Изменить размер шрифта - +
 — Ты зато реднек.

— Эээ! А за реднека, да по шее?

Морской воздух над Персидским заливом был хоть и жарок, но довольно свеж. Правда, лишь в плане прохлады, потому как вместо чистой морской свежести в нос постоянно лез запах горелой соляры.

Спасибо кораблям вокруг за это! И в особенности — неимоверно старой посудине, что тащилась во главе нашего конвоя…

Да, конвоя. Хоть войны на море здесь официально нет, неофициально лучше клювом не щёлкать, а то можно и ласты склеить (вы прослушали короткий репортаж из жизни утконосов…).

Нет, недобитые иракцы не обладают ни подводными лодками, ни даже катерами. Зато ещё до вторжения (то есть больше восьми лет назад) напихали в прибрежные воды тысячи морских мин, превратив их в такой ядрёный суп с тротиловыми клёцками, что теперь сюда даже сам Дьявол побоится копыто сунуть.

И да, самый передовой в мире американский флот ничего не может с этим поделать. Потому что, как внезапно выяснилось, в нём больше атомных авианосцев, чем совершенно непафосных, но таких нужных минных тральщиков.

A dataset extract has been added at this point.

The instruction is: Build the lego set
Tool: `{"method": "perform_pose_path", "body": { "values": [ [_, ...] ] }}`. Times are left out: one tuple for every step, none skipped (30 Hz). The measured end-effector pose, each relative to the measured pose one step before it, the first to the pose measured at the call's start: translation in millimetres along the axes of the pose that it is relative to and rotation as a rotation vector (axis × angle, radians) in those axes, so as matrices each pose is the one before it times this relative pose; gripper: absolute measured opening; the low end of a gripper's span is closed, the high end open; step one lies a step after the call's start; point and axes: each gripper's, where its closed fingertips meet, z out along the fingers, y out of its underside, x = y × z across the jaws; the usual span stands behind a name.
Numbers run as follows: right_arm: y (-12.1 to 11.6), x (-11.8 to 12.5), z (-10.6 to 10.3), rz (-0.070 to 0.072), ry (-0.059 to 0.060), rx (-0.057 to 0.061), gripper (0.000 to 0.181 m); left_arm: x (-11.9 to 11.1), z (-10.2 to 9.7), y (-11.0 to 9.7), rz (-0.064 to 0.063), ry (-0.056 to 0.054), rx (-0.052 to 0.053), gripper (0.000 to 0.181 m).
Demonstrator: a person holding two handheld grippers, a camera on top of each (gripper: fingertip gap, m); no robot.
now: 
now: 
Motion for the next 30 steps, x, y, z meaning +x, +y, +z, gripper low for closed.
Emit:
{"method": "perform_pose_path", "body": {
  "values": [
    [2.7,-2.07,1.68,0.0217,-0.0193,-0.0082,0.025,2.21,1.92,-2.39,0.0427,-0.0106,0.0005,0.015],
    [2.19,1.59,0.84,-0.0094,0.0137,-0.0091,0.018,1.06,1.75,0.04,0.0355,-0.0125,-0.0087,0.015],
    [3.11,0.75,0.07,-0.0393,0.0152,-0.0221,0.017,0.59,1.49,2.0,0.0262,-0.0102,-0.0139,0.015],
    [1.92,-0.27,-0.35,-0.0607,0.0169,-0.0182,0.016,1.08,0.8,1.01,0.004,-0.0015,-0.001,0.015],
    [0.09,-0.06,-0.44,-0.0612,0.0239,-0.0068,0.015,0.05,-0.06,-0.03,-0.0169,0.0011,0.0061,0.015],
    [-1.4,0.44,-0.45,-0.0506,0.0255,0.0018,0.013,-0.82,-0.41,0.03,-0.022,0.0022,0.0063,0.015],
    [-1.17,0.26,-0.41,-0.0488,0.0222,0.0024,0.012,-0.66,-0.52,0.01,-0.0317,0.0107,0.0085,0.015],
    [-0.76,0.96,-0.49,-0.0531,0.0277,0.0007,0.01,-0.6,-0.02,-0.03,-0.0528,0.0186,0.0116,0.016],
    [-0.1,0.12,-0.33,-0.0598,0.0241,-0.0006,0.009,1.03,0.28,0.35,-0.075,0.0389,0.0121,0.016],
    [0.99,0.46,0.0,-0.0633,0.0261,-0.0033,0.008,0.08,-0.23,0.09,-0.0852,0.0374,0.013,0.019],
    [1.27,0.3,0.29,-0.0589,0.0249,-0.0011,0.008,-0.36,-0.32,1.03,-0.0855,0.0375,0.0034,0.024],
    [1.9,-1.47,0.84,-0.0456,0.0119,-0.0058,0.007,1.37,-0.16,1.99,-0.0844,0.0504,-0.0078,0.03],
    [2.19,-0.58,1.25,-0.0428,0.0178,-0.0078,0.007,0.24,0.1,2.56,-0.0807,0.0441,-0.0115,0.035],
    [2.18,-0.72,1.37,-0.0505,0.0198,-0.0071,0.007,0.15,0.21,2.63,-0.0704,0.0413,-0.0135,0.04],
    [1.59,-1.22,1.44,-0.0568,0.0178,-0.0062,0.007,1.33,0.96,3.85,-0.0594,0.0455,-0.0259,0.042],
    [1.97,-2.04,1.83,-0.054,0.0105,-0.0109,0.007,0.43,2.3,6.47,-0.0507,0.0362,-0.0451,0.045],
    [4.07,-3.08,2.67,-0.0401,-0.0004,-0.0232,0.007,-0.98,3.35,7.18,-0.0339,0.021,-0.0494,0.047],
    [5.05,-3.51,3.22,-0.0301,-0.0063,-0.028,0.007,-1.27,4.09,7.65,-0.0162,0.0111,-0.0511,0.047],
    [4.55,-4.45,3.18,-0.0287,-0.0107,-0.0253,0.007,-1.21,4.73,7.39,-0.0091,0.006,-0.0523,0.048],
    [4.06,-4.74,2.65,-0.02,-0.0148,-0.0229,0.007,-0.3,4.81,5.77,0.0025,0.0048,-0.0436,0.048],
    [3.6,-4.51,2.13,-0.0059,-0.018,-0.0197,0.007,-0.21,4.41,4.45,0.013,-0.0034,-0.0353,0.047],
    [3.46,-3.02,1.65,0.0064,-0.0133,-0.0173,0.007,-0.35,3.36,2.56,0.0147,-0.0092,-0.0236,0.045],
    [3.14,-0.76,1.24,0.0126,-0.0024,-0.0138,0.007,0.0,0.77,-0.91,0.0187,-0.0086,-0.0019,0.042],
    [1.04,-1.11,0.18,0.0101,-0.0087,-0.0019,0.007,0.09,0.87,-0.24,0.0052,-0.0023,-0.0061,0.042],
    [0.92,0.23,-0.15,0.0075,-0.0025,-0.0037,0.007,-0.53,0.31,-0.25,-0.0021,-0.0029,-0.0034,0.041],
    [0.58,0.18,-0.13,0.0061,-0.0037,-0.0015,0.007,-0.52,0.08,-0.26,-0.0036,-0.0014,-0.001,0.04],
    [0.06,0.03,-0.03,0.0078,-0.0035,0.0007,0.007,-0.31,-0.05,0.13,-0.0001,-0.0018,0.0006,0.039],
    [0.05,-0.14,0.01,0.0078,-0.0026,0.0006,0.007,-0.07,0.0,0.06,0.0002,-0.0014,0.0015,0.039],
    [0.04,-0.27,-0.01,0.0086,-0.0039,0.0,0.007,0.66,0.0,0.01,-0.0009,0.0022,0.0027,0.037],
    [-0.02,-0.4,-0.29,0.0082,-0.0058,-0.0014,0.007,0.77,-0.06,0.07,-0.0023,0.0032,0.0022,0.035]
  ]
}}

Как выходили из положения? Нет, не строили или покупали новые корабли, а пустили всё на самотёк. И пока многозвёздные генералы и адмиралы говорили по телевизору что-то умное, рядовые солдаты, матросы и офицеры с незамысловатыми английскими матами сбивались в конвои и пускали вперёд пустые танкеры. Оказалось, что их двойные днища куда устойчивее к подрывам морских мин, чем хлипкие картонные корпуса фрегатов и эсминцев.

Наш конвой был относительно небольшим — один пассажирский корабль с сотней наёмников «Академии» и приданным имуществом. Полдюжины сухогрузов с различными грузами, один танкер в середине строя и ещё один — пустой, во главе. Охрана была представлена чисто символическим фрегатом «Джаретт», который уже явно готовился на списание, но всё-таки был мобилизован на всё непрекращающуюся мясорубку Иракской войны…

Примерно в паре миль позади от нас шёл куда более внушительный конвой федералов — два десятка кораблей, плюс эскорт в составе не только фрегатов, но эсминцев и даже одного крейсера. Который, кажется, охранял огромную серую тушу десантного корабля-вертолётоносца — лёгкого авианосца, по сути.

И если мы в качестве жертвенного корабля-агнца использовали старый пустой танкер, то федералы использовали в этом случае нас — если что, то первыми на мины нарвёмся именно мы, а не они…

И если наёмники — это псы войны, то американские солдаты — это волки войны.

День клонился к вечеру — в порт Умм-Каср мы должны будем прибыть уже в темноте. Солнце заходило за левый берег, что желтел аравийской пустыней. Я давным-давно покончил с чисткой оружия и отнёс закреплённый за мной карабин к импровизированному арсеналу на нижней палубе, где мы размещались. И сейчас в одиночестве стоял на носу корабля, оперевшись на ограждение и смотря на море.

Зачем я вызвался в Ирак, да ещё и в самое сердце его Ада? Зачем мне эта чужая война?

Для наёмника вопросы, по меньшей мере, странные. Но я всегда был и оставался очень странным наёмником. Принцип наёмников во всех времена «я воюю за деньги, так что платите мне, мать вашу». А меня деньги почти не интересовали, потому как я прекрасно знал, что на самом деле они — ничто. Действительно ничто, которое не обладает приписываемым им всемогуществом.

Ну, много у тебя денег и что? Что ты с ними сделаешь — купишь всех? И потерянную любовь, и ушедших близких, и бессмертие?

Тогда, может быть, я пытаюсь таким образом утолить свою жажду к авантюризму? Тоже мимо — им я страдал лет в пятнадцать. И нет у меня никакой адреналиновой зависимости — я не боюсь прыгать с парашютом, но и особого наслаждения не испытываю.

И убивать я тоже не люблю. Нет, пожалуй, мне нравится ощущение торжества и превосходства, когда в бою ты, а не тебя, но убийства сами по себе мне претят.